What the task requires — Tally the lines in the records below that contain "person" and return only the result.

Source material —
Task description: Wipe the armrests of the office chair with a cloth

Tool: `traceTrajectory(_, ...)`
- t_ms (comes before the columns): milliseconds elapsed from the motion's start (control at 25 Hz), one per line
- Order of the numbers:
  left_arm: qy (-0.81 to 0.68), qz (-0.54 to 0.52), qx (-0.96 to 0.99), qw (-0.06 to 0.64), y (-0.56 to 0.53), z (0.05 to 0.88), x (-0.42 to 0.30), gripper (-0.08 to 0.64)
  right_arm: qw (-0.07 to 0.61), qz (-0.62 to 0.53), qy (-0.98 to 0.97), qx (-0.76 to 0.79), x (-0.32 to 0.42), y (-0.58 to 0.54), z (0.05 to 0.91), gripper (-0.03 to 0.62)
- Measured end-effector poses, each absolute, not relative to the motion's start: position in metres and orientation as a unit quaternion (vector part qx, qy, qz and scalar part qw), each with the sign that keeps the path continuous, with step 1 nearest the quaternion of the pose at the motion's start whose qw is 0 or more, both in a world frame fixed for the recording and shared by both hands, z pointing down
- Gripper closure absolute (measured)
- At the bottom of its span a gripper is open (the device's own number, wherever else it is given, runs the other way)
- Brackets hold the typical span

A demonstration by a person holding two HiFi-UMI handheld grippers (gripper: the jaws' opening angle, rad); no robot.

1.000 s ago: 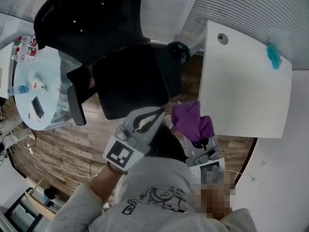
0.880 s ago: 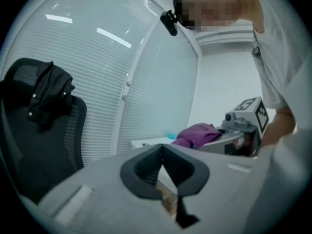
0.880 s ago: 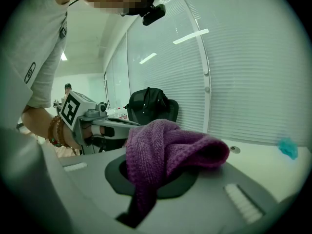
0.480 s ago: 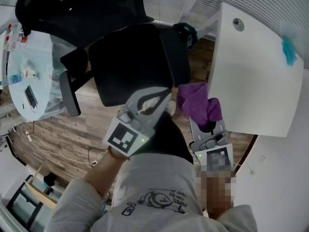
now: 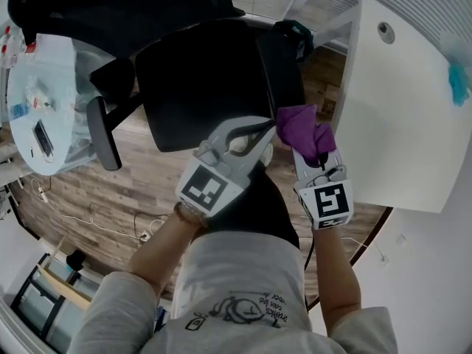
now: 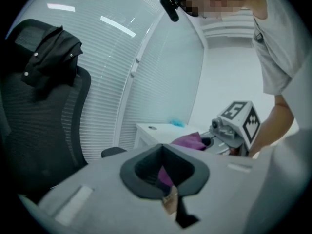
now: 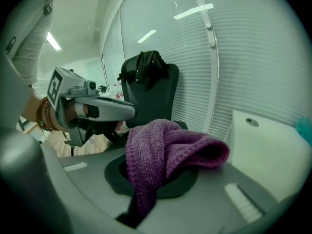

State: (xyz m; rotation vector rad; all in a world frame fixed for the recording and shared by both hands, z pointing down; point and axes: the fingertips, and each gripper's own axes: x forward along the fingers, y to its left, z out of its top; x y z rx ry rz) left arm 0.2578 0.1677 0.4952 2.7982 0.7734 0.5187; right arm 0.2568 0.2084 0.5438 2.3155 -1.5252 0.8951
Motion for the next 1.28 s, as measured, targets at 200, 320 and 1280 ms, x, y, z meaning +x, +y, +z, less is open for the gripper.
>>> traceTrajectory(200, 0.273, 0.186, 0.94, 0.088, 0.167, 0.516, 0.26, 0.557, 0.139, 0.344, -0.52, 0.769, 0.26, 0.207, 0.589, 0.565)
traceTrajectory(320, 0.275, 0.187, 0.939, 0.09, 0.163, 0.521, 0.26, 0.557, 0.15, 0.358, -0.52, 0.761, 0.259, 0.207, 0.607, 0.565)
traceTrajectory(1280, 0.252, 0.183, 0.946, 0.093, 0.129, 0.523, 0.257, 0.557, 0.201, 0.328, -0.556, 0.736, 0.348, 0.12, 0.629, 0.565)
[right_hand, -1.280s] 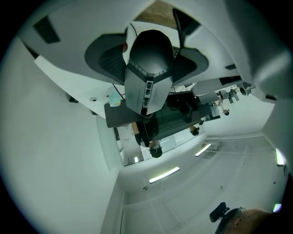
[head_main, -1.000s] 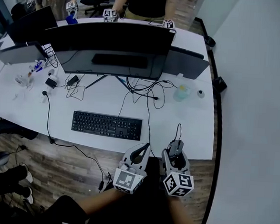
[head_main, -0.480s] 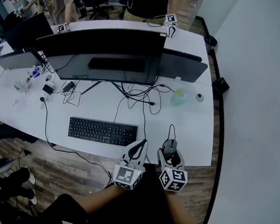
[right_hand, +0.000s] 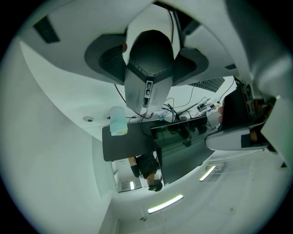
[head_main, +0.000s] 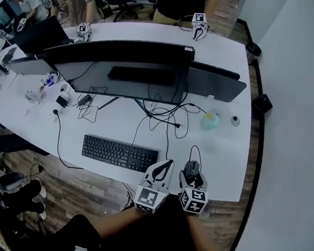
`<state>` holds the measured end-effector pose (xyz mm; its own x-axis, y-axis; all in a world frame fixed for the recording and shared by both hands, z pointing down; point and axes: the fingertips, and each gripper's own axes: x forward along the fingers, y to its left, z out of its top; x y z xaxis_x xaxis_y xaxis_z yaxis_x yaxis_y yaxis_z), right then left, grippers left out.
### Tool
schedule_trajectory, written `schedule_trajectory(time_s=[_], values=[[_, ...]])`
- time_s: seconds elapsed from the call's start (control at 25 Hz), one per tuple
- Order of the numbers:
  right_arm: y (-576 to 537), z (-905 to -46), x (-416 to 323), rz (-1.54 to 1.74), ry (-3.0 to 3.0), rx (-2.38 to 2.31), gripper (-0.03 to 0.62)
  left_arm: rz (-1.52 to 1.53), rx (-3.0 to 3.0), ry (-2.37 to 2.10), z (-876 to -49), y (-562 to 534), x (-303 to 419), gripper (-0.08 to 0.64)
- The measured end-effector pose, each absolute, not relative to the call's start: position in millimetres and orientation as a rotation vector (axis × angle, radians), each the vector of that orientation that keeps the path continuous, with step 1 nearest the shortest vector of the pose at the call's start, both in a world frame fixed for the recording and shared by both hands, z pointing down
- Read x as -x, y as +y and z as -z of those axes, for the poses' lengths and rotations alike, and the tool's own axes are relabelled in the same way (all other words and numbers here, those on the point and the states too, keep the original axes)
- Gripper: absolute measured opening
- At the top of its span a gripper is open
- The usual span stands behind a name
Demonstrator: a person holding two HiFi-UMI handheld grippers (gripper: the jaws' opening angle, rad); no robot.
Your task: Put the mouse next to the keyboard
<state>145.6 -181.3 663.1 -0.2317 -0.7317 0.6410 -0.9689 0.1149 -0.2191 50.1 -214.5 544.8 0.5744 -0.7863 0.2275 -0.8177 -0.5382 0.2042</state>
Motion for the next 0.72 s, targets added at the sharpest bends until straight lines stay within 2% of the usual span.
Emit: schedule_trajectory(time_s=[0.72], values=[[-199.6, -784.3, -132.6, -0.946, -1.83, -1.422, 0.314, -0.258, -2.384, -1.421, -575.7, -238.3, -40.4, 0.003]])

Solution for this problem — 2